Мы были романтиками; подобно священству, мы были преданы идее - в нашем понимании - человеческого братства, ведать не ведая о том, что станет впоследствии известно о Сталине и Советском Союзе. Вокруг нас скопилось столько клеветы, столько злобной лжи, что, право, нелегко было отыскать в этой массированной атаке на коммунизм крупицы правды о России. В отношении самой партии мы сохраняли большую трезвость, мы видели изъяны в ее деятельности, но были подобны множеству честных и отважных священников-католиков, посвятивших себя борьбе за свободу в Центральной и Южной Америке: священники-конформисты всячески нападают на них, но их веры это не колеблет, они терпят нападки во имя высшей истины.
Конечно, наша позиция была уязвима, и чем дальше - тем больше. Нас не приучали мыслить свободно и непредвзято, в нас внедряли факты в том виде, в каком их видела партия, а этот взгляд мог быть и безупречно правилен, и совершенно ложен; требование железной дисциплины нередко порождало смятение в кругах, где к партии относились с почтением и уважением. Я и сам сделался чем-то вроде священника. Потребовались годы тяжелых раздумий, страданий, потребовался даже тюремный срок, чтобы понять: ограничивая свободу, свободы не добудешь. От такого ограничения страдает мое творчество, хуже того, страдает сама партия, которой я присягнул, и, самое ужасное, - страдают миллионы людей по всему миру.

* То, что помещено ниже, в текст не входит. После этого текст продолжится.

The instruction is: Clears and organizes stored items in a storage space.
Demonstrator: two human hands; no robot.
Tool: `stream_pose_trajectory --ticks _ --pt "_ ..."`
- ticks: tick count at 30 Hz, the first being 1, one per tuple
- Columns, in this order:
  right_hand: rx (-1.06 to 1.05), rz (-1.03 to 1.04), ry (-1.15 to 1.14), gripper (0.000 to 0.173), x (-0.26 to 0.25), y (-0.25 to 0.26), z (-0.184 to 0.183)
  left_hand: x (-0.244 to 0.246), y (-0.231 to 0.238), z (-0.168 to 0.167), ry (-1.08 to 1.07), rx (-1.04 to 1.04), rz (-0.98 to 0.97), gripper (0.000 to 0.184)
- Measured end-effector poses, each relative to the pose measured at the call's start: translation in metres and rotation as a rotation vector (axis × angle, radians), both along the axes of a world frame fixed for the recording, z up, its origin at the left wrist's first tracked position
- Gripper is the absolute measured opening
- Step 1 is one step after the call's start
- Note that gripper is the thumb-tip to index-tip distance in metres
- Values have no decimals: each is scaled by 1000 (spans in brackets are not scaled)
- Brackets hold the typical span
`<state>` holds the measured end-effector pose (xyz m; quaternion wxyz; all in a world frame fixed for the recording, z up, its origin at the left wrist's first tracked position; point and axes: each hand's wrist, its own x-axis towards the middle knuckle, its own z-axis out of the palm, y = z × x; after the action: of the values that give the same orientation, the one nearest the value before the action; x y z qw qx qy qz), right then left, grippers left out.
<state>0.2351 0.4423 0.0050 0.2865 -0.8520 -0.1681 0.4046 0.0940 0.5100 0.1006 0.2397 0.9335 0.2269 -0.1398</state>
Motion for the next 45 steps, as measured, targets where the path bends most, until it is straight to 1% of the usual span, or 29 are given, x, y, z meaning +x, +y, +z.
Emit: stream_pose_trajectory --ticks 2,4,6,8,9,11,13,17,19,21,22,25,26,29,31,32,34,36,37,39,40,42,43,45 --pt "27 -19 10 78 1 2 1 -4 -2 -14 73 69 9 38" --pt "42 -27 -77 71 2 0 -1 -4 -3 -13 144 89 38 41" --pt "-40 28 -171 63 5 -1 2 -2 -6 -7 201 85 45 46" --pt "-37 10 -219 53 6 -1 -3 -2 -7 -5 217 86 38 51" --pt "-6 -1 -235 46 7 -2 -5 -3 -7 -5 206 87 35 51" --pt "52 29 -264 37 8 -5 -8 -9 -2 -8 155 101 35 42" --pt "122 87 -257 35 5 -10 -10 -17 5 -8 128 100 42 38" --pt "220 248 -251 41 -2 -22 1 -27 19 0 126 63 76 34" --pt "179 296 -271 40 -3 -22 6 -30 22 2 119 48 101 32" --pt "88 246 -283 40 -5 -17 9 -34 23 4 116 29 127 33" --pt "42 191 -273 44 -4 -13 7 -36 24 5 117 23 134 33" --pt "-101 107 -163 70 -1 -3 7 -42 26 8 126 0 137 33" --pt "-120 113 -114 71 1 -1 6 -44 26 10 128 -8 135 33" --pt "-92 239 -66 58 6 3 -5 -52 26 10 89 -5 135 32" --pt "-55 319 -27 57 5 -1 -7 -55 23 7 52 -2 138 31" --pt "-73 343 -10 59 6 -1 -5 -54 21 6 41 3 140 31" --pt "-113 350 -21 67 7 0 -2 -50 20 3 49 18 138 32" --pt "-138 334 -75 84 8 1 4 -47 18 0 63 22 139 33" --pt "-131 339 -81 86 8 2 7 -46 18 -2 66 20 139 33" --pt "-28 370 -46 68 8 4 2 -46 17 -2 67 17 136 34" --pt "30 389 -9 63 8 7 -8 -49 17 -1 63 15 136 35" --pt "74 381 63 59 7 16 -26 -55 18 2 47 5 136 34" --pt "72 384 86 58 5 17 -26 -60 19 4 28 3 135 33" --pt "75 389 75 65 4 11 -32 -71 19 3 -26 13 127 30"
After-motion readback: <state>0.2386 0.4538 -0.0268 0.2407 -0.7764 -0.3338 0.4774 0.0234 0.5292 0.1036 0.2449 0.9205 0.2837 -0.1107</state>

Все эти мои странные коммунистические годы шла борьба между писателями, и оборачиваясь назад с высот - сколь угодно малых - той мудрости, что приходит с годами, я испытываю острую тоску. Раскол таланливых людей на сталинистов и троцкистов стал одной из тяжелейших культурных трагедий того времени. В большинстве своем писатели - люди мягкие и чувствительные, они тянутся к теплу, им нужна поддержка, настолько нужна, что нередко они позволяют использовать себя левым или правым силам, забывая о том, что должны представлять независимое братство, сообщество, без которого этот кровавый, безумный мир жил бы еще хуже. Если одни защищают Советский Союз, а другие его осуждают, то почему бы спокойно не поспорить, вместо того, чтобы ненавистнически изничтожать друг друга?
Припоминаю, Джо Норт рассказывал мне: как-то столкнулся он на Четвертой авеню с Драйзером и, увидев в его глазах слезы, спросил, что случилось. А я и не заметил, что плачу, откликнулся Драйзер и добавил, что идет из Бауэри, где на каждом шагу попадаются голодные, бездомные, раздавленные. Идет и думает, до чего же люди жестоки по отношению к себе подобным. И на такого человека можно клеветать потому лишь, что он стал членом партии?